Once you find the line containing "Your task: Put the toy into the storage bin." in the data below, copy it and each following line exactly, up to and including the line containing "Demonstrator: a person", and nothing else.
[Opening Provided material section]
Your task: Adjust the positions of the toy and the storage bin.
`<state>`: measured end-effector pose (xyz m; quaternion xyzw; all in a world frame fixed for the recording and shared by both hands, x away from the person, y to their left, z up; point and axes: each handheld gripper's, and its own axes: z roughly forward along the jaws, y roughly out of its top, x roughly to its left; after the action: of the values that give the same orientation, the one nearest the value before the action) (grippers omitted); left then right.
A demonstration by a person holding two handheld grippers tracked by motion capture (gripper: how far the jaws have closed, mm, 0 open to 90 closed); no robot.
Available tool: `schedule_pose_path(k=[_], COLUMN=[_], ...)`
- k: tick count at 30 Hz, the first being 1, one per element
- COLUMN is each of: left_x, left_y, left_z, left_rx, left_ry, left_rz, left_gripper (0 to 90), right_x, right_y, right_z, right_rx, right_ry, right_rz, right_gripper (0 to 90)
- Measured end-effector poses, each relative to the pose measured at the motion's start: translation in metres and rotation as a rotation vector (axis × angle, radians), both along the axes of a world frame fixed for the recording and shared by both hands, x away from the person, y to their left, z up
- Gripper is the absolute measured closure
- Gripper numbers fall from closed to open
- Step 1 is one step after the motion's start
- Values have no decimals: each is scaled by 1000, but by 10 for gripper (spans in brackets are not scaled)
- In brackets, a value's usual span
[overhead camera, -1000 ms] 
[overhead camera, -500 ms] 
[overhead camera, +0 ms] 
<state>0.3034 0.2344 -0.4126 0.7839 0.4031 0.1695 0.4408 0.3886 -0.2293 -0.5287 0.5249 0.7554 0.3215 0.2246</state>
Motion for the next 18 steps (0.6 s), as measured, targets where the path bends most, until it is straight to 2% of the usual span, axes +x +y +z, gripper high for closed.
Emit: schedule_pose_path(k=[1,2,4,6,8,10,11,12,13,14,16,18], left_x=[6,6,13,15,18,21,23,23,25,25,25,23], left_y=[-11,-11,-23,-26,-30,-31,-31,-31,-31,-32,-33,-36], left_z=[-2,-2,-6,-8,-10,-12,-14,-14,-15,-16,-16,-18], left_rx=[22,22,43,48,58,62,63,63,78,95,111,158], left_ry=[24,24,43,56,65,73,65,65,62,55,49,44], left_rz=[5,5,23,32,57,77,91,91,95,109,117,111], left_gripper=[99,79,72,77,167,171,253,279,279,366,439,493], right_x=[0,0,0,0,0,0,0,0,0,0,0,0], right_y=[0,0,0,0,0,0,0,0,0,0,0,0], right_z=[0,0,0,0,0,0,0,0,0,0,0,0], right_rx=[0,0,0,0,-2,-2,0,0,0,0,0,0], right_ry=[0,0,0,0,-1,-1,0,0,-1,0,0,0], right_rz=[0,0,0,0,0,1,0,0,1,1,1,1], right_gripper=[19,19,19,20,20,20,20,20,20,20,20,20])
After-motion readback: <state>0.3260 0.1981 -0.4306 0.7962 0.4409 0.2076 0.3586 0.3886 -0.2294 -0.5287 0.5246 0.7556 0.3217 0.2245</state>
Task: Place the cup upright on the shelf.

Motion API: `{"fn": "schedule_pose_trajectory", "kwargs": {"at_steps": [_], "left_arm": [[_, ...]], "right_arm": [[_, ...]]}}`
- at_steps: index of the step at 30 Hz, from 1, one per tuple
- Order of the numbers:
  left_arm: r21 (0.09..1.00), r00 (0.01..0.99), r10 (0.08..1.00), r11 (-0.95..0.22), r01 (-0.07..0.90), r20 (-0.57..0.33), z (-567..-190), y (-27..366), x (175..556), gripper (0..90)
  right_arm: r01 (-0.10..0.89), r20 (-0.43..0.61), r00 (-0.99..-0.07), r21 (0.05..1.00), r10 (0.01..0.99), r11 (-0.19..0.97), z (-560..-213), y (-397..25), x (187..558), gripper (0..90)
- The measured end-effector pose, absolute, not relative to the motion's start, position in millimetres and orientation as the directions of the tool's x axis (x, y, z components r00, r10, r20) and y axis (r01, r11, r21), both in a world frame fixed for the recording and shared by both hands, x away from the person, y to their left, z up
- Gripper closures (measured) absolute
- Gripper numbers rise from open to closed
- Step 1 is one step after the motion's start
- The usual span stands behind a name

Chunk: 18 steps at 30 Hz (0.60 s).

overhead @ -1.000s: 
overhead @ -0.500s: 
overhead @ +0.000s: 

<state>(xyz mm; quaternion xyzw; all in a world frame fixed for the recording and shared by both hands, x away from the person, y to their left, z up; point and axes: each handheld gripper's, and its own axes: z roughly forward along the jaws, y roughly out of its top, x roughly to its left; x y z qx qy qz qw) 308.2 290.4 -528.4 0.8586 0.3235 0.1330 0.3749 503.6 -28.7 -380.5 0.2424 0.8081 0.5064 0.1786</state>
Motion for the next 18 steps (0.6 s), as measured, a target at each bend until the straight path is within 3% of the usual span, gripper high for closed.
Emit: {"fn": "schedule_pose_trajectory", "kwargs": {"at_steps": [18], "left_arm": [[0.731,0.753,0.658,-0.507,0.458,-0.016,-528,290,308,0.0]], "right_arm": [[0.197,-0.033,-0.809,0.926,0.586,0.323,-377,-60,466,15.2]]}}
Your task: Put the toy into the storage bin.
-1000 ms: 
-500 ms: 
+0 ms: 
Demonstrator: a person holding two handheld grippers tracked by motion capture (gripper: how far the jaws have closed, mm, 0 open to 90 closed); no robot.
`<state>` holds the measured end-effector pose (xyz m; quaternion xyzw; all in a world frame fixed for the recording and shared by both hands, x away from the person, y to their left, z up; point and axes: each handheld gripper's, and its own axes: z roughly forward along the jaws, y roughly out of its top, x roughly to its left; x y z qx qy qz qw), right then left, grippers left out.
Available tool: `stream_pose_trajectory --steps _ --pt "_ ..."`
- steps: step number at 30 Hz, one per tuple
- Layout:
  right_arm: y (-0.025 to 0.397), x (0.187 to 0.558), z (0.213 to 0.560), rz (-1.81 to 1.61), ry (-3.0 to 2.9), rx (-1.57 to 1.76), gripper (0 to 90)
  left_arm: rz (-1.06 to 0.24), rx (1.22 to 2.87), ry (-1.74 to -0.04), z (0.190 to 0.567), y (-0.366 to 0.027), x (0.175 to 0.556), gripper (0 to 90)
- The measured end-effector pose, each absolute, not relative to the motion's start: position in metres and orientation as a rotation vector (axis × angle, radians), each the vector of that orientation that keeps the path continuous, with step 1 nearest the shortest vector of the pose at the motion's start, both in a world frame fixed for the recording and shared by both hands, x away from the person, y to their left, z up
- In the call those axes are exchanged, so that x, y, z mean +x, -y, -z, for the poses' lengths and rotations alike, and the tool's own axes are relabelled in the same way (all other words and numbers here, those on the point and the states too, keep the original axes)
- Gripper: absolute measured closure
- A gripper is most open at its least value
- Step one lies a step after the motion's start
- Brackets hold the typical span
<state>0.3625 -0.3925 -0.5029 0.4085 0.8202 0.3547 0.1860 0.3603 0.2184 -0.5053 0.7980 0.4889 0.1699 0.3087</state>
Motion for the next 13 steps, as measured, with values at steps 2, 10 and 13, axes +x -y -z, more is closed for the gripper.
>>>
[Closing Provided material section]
#### Exercise response
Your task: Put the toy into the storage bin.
-1000 ms: 
-500 ms: 
+0 ms: 
Demonstrator: a person holding two handheld grippers tracked by motion capture (gripper: how far the jaws have closed, mm, 0 open to 90 closed); no robot.

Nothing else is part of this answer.